Friday 7 November 2014

Friday Fungus: the economics of Himalayan mushroom foraging


The Yartsa Gunbu (Ophiocordyceps sinensis) is a weird little fungus that infests a species of Chinese caterpillar eventually growing out from the head of the creature. It is cherished in Chinese medicine and, if you're writing tabloid headlines, the term 'Chinese viagra' is recommended.

The problem is that, as China has got richer, these prized traditional medicines have got ever more prized and ever more expensive. And the Yartsa Gunbu isn't farmed but foraged - this is hunter gathering. So it presents a problem - as Tim Worstall (slightly polemically) puts it:

There are those out there who think that we should return rather to our hunter gatherer roots. Simply pick from nature’s bounty rather than intensively farm the planet. There’s really only one problem with this delightful idea: we’d all starve within months having stripped the Earth of everything edible

Indeed this is very much an issue with Yartsa Gunbu especially given how important it has become for the economy of part of Nepal, Bhutan and Tibet:

With an eight-fold increase in value from ¥4,800 to ¥40,000 per pound (Winkler 2008b: 18) yartsa gunbu has become the mainstay of household economies across the Tibetan Plateau and in the highlands of Nepal, India, and Bhutan. It fills an economic void in Tibetan areas of China that state-sponsored development projects, which tend to focus on infrastructure, do not always satisfy.

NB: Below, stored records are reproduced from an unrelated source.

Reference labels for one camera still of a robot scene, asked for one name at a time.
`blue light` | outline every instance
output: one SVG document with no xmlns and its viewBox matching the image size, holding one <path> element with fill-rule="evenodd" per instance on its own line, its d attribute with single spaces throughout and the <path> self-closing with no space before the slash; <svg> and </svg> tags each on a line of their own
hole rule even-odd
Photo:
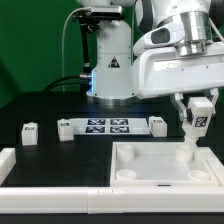
<svg viewBox="0 0 224 224">
<path fill-rule="evenodd" d="M 90 92 L 93 93 L 94 92 L 94 76 L 95 76 L 95 73 L 94 73 L 94 70 L 92 70 L 91 72 L 91 76 L 92 76 L 92 79 L 91 79 L 91 89 L 90 89 Z"/>
</svg>

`metal bracket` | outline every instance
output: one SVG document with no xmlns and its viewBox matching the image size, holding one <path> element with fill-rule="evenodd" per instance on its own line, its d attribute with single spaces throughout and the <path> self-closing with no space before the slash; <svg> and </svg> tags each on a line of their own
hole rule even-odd
<svg viewBox="0 0 224 224">
<path fill-rule="evenodd" d="M 219 90 L 217 88 L 214 89 L 208 89 L 206 91 L 204 91 L 205 96 L 211 101 L 211 103 L 215 106 L 218 97 L 219 97 Z M 216 115 L 216 110 L 214 108 L 213 114 L 212 116 Z"/>
<path fill-rule="evenodd" d="M 184 97 L 182 93 L 175 93 L 174 95 L 170 96 L 171 103 L 178 110 L 181 121 L 187 120 L 187 110 L 181 101 L 183 99 Z"/>
</svg>

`black label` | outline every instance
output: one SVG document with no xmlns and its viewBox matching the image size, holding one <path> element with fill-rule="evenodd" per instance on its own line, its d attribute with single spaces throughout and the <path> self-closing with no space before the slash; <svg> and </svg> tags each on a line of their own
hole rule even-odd
<svg viewBox="0 0 224 224">
<path fill-rule="evenodd" d="M 69 123 L 62 123 L 61 126 L 62 127 L 69 126 Z"/>
<path fill-rule="evenodd" d="M 111 63 L 109 64 L 108 68 L 120 68 L 120 65 L 117 61 L 117 59 L 114 57 L 111 61 Z"/>
<path fill-rule="evenodd" d="M 153 120 L 154 123 L 163 123 L 161 120 Z"/>
<path fill-rule="evenodd" d="M 196 120 L 195 127 L 197 128 L 205 127 L 207 124 L 207 121 L 208 121 L 208 117 L 198 117 Z"/>
<path fill-rule="evenodd" d="M 105 133 L 105 127 L 87 127 L 86 133 L 94 133 L 94 134 Z"/>
<path fill-rule="evenodd" d="M 128 125 L 128 119 L 111 119 L 111 125 Z"/>
<path fill-rule="evenodd" d="M 130 131 L 129 131 L 129 127 L 110 127 L 110 133 L 126 134 L 126 133 L 130 133 Z"/>
<path fill-rule="evenodd" d="M 105 125 L 106 120 L 105 119 L 89 119 L 88 125 Z"/>
<path fill-rule="evenodd" d="M 34 127 L 26 127 L 25 130 L 26 131 L 28 131 L 28 130 L 34 130 Z"/>
</svg>

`black tabletop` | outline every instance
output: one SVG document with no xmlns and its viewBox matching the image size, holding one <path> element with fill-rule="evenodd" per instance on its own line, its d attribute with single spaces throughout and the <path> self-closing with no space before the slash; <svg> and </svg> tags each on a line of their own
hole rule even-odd
<svg viewBox="0 0 224 224">
<path fill-rule="evenodd" d="M 224 159 L 224 105 L 216 105 L 206 137 L 199 146 L 209 146 L 216 156 Z M 74 141 L 60 142 L 57 120 L 70 118 L 146 118 L 162 117 L 168 124 L 167 138 L 142 136 L 74 136 Z M 21 131 L 24 123 L 38 123 L 38 145 L 22 146 Z M 169 97 L 139 101 L 126 106 L 105 106 L 90 103 L 78 93 L 26 93 L 0 110 L 0 149 L 16 148 L 16 166 L 3 187 L 34 186 L 109 186 L 112 143 L 183 141 L 184 133 L 178 112 Z M 224 222 L 222 214 L 123 214 L 123 215 L 2 215 L 0 220 L 22 223 L 22 220 L 45 220 L 44 223 L 216 223 Z"/>
</svg>

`white cube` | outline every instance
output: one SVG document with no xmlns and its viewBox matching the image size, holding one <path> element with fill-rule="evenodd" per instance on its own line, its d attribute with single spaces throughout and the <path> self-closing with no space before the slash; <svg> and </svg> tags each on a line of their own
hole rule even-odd
<svg viewBox="0 0 224 224">
<path fill-rule="evenodd" d="M 58 135 L 60 141 L 73 141 L 73 127 L 70 124 L 70 120 L 59 120 L 58 121 Z"/>
<path fill-rule="evenodd" d="M 37 145 L 38 141 L 38 125 L 37 123 L 29 123 L 23 125 L 22 130 L 22 144 L 26 145 Z"/>
<path fill-rule="evenodd" d="M 149 130 L 154 137 L 167 137 L 167 124 L 161 117 L 149 117 Z"/>
<path fill-rule="evenodd" d="M 0 153 L 0 185 L 9 175 L 16 164 L 16 154 L 14 148 L 4 148 Z"/>
</svg>

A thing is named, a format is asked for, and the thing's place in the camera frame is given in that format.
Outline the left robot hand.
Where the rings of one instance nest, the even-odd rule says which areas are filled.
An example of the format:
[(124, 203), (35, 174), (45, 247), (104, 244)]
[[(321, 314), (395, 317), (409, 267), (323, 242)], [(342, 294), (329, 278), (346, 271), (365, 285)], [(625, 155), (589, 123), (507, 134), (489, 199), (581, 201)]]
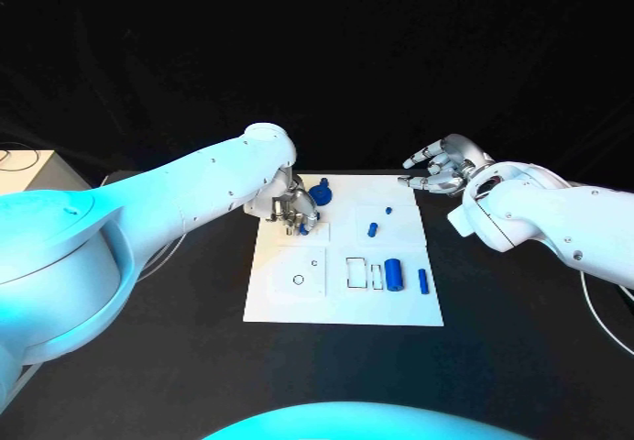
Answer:
[(270, 221), (284, 224), (287, 236), (307, 235), (318, 222), (317, 203), (291, 168), (277, 170), (267, 191), (271, 199)]

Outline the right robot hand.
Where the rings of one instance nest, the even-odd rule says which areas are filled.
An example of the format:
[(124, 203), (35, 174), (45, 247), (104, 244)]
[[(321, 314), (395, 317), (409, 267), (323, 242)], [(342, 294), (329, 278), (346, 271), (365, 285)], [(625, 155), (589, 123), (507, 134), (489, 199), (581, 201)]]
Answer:
[(409, 170), (422, 163), (429, 175), (401, 176), (398, 183), (412, 190), (457, 197), (474, 176), (496, 161), (467, 137), (450, 134), (412, 154), (404, 168)]

So it's no surprise that there are reports of violence, extortion and criminal activity linked to the collection of this valuable product. Plus suggestions that the high prices lead to over-exploitation and the destruction of future production. So it is interesting to see how different communities have responded to this situation and to the threat of over-exploitation. In some areas the Yartsa Gunbu is found on land that is in existing private (or local village) ownership and, as a result the harvest is leased out by the land owner who secure the income in rent rather than by selling the fungus. Elsewhere a controlled number of permits are issued to outsiders and they are limited to specific locations.

However, Geoff Childs and Namgyal Choedup in an article in Himalaya report on two areas that use a different regulatory method to control the exploitation of the Yartsa Gunbu:



Using data from household surveys and in-depth interviews, the authors describe the process of gathering and selling yartsa gunbu within the parameters of management practices that combine religious and secular regulations over natural resources. The authors conclude with a discussion of the indigenous management system in relation to sustainable development.


The review concludes that regulation limiting collection is essential - what different communities have done is limit who can collect and when they can collect. Some, such as the places studied by Childs & Choedup, use traditional controls (religious tradition, inherited collection rights and regulation of collector behaviour) whereas others use more 'modern' approaches such as licensing, permits and leases to limit collection and provide incentives to protect the long-term supply.

The lesson of this is that, for all our modern urban idolising of wild foraging, this practice is pretty bad news for the environment if it is not controlled. As we see with UK demand for wild mushrooms (all that soup and pasta in all those gastro-pubs) and other foraged goods, the result is a problem:


Epping Forest, an ancient woodland straddling the border of greater London and Essex, is one of the best fungi sites in the country, with over 1,600 different species. But, like other fungi-rich sites such as the New Forest, it is being stripped out by illegal picking by gangs believed to sell the wild mushrooms to restaurants and markets


Perhaps rather than - as has happened in Epping Forest - simply banning foraging, we should pay a visit to Nepal and look at how they manage their harvest of an (admittedly pretty odd) wild mushroom.